What should you transcribe? Every line from the top of the records below through the line with "(336, 464) to (622, 346): 7.99", exactly, and no pictures.

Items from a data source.
────────────────
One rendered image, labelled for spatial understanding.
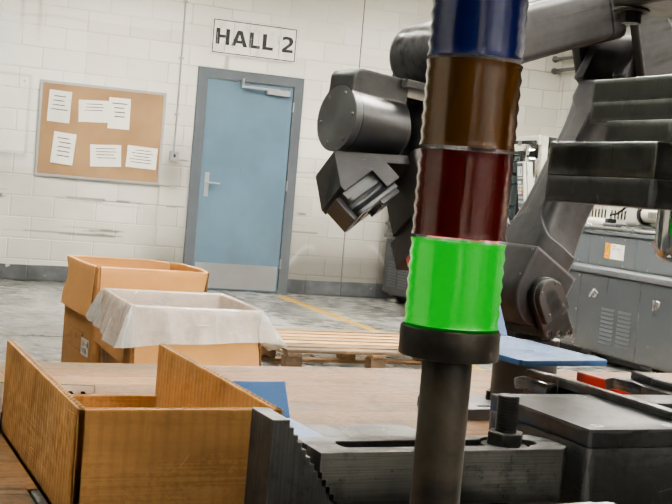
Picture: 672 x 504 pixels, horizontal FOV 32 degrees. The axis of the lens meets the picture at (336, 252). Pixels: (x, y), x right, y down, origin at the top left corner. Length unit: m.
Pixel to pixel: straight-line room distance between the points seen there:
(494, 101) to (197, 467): 0.32
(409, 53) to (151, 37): 10.68
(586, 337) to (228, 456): 8.27
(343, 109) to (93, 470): 0.44
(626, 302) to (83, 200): 5.46
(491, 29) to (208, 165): 11.32
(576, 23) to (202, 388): 0.54
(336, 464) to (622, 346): 7.99
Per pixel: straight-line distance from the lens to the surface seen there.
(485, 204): 0.45
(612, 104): 0.74
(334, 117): 1.00
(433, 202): 0.45
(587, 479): 0.65
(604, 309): 8.73
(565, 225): 1.14
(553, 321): 1.12
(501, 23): 0.46
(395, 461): 0.59
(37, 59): 11.51
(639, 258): 8.43
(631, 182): 0.66
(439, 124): 0.45
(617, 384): 0.86
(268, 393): 0.90
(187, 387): 0.85
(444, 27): 0.46
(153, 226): 11.67
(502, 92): 0.45
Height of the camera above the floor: 1.10
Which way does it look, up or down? 3 degrees down
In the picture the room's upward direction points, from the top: 5 degrees clockwise
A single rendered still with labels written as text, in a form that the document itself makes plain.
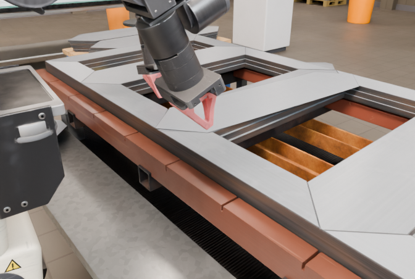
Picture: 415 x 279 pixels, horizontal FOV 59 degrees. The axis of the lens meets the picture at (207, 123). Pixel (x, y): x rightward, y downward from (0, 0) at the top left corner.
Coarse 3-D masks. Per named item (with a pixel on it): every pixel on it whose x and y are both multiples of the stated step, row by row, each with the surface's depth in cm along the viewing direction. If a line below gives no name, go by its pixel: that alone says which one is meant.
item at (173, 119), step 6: (168, 114) 95; (174, 114) 95; (180, 114) 95; (162, 120) 92; (168, 120) 92; (174, 120) 92; (180, 120) 92; (186, 120) 92; (174, 126) 89; (180, 126) 89; (186, 126) 89; (192, 126) 89; (198, 126) 89; (204, 132) 86
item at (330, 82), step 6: (312, 72) 127; (306, 78) 121; (312, 78) 121; (318, 78) 121; (324, 78) 121; (330, 78) 121; (324, 84) 116; (330, 84) 116; (336, 84) 116; (342, 84) 116; (348, 84) 116; (342, 90) 111
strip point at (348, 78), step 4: (316, 72) 127; (320, 72) 127; (324, 72) 127; (328, 76) 124; (332, 76) 124; (336, 76) 124; (340, 76) 124; (344, 76) 124; (348, 76) 124; (352, 76) 123; (340, 80) 120; (344, 80) 120; (348, 80) 119; (352, 80) 119; (352, 84) 116; (356, 84) 116
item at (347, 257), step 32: (96, 64) 145; (224, 64) 143; (256, 64) 145; (96, 96) 111; (352, 96) 117; (384, 96) 110; (224, 128) 88; (256, 128) 95; (192, 160) 79; (256, 192) 66; (288, 224) 62; (352, 256) 53
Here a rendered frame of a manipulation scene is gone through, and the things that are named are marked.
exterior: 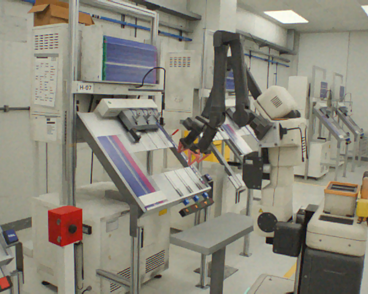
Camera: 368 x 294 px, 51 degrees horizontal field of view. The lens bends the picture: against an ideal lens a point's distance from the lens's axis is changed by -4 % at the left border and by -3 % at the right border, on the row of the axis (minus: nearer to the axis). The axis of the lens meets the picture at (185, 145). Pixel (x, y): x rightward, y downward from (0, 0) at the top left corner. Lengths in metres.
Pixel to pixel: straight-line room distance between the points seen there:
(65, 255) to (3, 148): 2.01
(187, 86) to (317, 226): 2.14
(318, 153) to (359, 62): 3.58
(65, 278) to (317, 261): 1.15
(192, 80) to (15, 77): 1.59
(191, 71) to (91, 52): 1.36
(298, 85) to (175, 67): 3.55
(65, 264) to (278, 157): 1.12
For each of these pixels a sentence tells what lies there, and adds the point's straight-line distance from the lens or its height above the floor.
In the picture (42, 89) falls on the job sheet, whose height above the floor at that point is 1.33.
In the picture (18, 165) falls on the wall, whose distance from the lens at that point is 3.88.
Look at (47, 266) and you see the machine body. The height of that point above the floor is 0.18.
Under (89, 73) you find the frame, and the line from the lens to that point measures 2.39.
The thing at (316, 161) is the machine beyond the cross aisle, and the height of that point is 0.33.
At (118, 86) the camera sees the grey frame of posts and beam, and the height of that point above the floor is 1.36.
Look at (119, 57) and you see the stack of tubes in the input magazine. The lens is 2.48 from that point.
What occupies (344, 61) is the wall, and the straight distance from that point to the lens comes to 9.85.
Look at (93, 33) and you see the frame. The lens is 2.40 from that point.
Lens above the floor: 1.33
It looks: 7 degrees down
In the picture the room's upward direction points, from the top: 2 degrees clockwise
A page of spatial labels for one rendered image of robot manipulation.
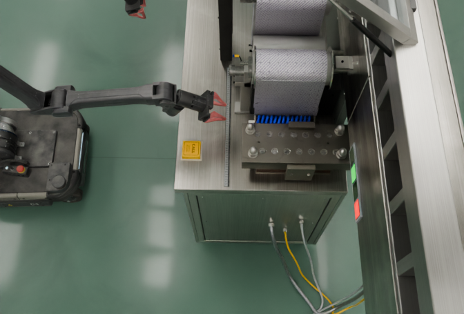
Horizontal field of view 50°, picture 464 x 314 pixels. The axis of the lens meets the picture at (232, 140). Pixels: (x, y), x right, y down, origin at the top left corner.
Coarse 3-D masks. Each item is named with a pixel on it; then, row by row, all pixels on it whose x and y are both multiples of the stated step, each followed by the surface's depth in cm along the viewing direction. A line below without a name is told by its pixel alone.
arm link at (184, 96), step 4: (176, 92) 178; (180, 92) 175; (184, 92) 176; (188, 92) 177; (176, 96) 176; (180, 96) 174; (184, 96) 175; (188, 96) 176; (192, 96) 177; (176, 100) 176; (180, 100) 175; (184, 100) 175; (188, 100) 176; (192, 100) 176; (176, 104) 176; (180, 104) 176; (184, 104) 176; (188, 104) 177
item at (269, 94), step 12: (264, 84) 168; (276, 84) 168; (288, 84) 168; (300, 84) 168; (312, 84) 168; (324, 84) 168; (264, 96) 175; (276, 96) 175; (288, 96) 175; (300, 96) 175; (312, 96) 175; (312, 108) 183
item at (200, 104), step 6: (210, 90) 182; (198, 96) 179; (204, 96) 182; (192, 102) 177; (198, 102) 178; (204, 102) 179; (192, 108) 178; (198, 108) 179; (204, 108) 179; (198, 114) 183; (204, 114) 178
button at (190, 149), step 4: (184, 144) 194; (188, 144) 194; (192, 144) 194; (196, 144) 194; (200, 144) 194; (184, 148) 193; (188, 148) 193; (192, 148) 193; (196, 148) 193; (200, 148) 194; (184, 152) 192; (188, 152) 192; (192, 152) 192; (196, 152) 192; (200, 152) 194; (184, 156) 191; (188, 156) 191; (192, 156) 191; (196, 156) 191
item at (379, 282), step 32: (352, 32) 168; (448, 64) 148; (352, 96) 166; (448, 96) 143; (352, 128) 165; (448, 128) 139; (448, 160) 134; (384, 192) 130; (384, 224) 129; (384, 256) 128; (384, 288) 128
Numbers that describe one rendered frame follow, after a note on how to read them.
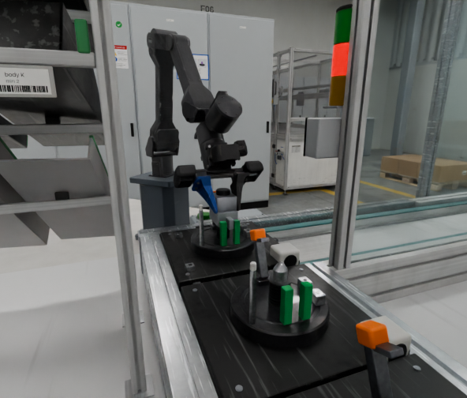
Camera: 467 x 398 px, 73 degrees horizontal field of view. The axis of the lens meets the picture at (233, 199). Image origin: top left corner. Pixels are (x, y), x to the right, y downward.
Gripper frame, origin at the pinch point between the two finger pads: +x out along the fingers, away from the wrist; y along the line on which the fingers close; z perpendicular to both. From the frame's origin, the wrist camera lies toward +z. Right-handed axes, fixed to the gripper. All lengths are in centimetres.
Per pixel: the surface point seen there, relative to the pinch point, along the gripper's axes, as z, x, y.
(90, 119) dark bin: 12.1, -10.4, -23.4
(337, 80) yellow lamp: 23.0, -9.6, 16.5
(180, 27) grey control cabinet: -170, -263, 56
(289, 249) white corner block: 2.3, 13.6, 9.9
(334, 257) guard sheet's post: 5.1, 17.0, 17.3
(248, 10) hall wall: -426, -667, 327
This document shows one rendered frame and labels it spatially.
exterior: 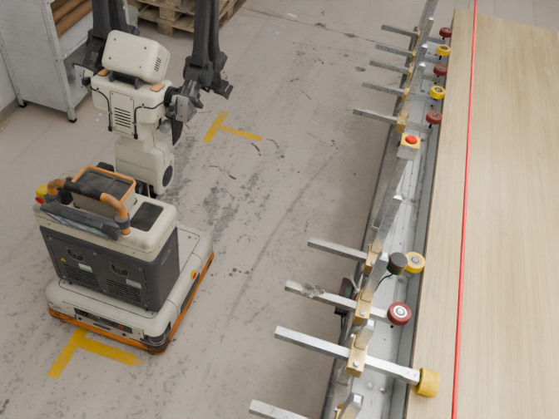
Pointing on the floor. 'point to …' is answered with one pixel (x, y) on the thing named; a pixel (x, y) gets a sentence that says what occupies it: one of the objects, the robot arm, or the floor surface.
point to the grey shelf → (43, 53)
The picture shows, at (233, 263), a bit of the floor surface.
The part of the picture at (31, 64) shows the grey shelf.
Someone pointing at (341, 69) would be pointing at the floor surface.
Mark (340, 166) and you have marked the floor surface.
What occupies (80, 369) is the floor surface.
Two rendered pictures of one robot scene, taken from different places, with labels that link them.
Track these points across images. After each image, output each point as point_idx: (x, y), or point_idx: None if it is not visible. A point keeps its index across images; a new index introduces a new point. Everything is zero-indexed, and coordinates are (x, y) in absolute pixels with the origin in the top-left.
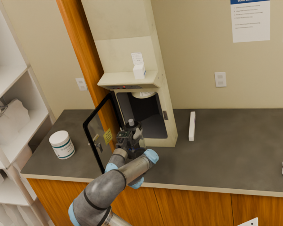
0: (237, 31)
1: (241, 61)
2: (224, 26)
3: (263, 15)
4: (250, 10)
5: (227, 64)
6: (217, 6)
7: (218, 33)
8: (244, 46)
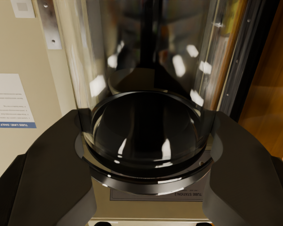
0: (16, 89)
1: None
2: (35, 97)
3: None
4: (8, 113)
5: (15, 34)
6: (49, 121)
7: (42, 88)
8: (0, 66)
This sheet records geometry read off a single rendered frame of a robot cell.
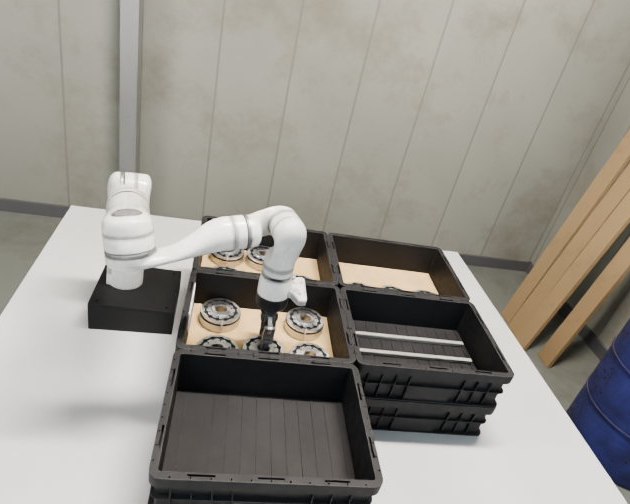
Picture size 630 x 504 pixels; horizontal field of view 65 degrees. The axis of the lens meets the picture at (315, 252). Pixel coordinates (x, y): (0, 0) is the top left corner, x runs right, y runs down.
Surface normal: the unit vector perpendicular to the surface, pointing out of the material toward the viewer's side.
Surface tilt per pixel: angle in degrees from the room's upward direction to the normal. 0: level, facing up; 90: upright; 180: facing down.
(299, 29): 90
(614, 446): 90
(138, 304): 4
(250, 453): 0
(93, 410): 0
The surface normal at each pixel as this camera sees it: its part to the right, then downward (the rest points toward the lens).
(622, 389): -0.94, -0.03
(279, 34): 0.12, 0.53
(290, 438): 0.21, -0.84
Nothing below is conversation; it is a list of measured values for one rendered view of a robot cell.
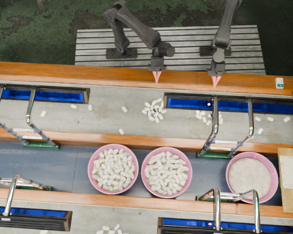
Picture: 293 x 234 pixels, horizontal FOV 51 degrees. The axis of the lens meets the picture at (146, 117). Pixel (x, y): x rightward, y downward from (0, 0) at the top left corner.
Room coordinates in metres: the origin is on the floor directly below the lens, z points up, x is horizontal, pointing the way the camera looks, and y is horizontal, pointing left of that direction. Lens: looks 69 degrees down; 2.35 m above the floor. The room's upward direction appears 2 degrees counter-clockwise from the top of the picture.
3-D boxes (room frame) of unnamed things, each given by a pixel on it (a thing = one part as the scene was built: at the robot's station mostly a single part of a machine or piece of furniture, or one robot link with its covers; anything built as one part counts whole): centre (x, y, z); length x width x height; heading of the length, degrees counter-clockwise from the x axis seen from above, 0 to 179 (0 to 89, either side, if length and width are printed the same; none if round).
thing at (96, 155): (0.32, 0.18, 0.72); 0.27 x 0.27 x 0.10
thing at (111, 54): (1.08, 0.15, 0.71); 0.20 x 0.07 x 0.08; 90
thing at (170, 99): (0.55, -0.39, 1.08); 0.62 x 0.08 x 0.07; 85
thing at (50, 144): (0.56, 0.59, 0.90); 0.20 x 0.19 x 0.45; 85
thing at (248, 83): (0.86, 0.02, 0.67); 1.81 x 0.12 x 0.19; 85
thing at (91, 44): (0.83, -0.15, 0.65); 1.20 x 0.90 x 0.04; 90
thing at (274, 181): (0.25, -0.53, 0.72); 0.27 x 0.27 x 0.10
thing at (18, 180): (0.16, 0.63, 0.90); 0.20 x 0.19 x 0.45; 85
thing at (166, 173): (0.30, -0.10, 0.72); 0.24 x 0.24 x 0.06
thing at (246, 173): (0.25, -0.53, 0.71); 0.22 x 0.22 x 0.06
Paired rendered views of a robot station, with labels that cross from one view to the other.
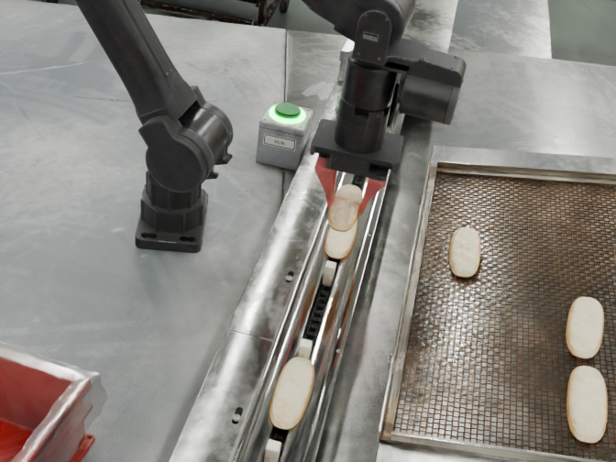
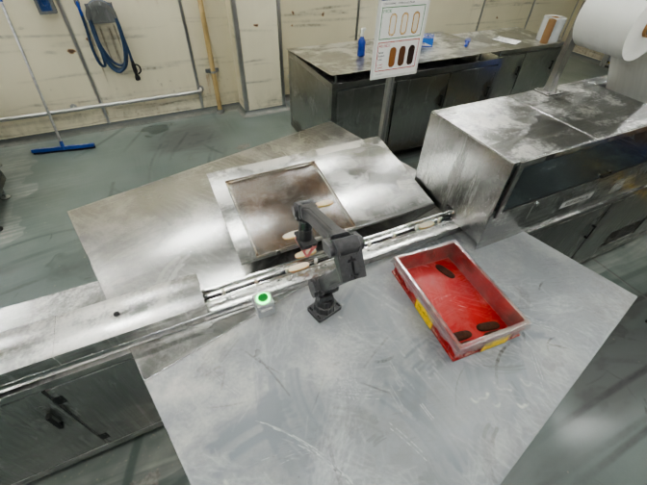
────────────────
Reply to the task.
One rendered image, labelled for spatial understanding.
Picture: 672 x 504 pixels, horizontal FOV 32 degrees. The axis of the lens meets the picture at (336, 252). Pixels: (x, y), x right, y down, origin at the top left corner. Length unit: m.
Pixel to pixel: straight-line room distance between the points seen there:
(494, 101) to (197, 467): 0.32
(409, 53) to (151, 37): 10.68
(586, 337) to (228, 456): 8.27
(343, 109) to (93, 470): 0.44
(626, 302) to (83, 200): 5.46
(491, 29) to (208, 165): 11.32
(576, 23) to (202, 388): 0.54
(336, 464) to (622, 346): 7.99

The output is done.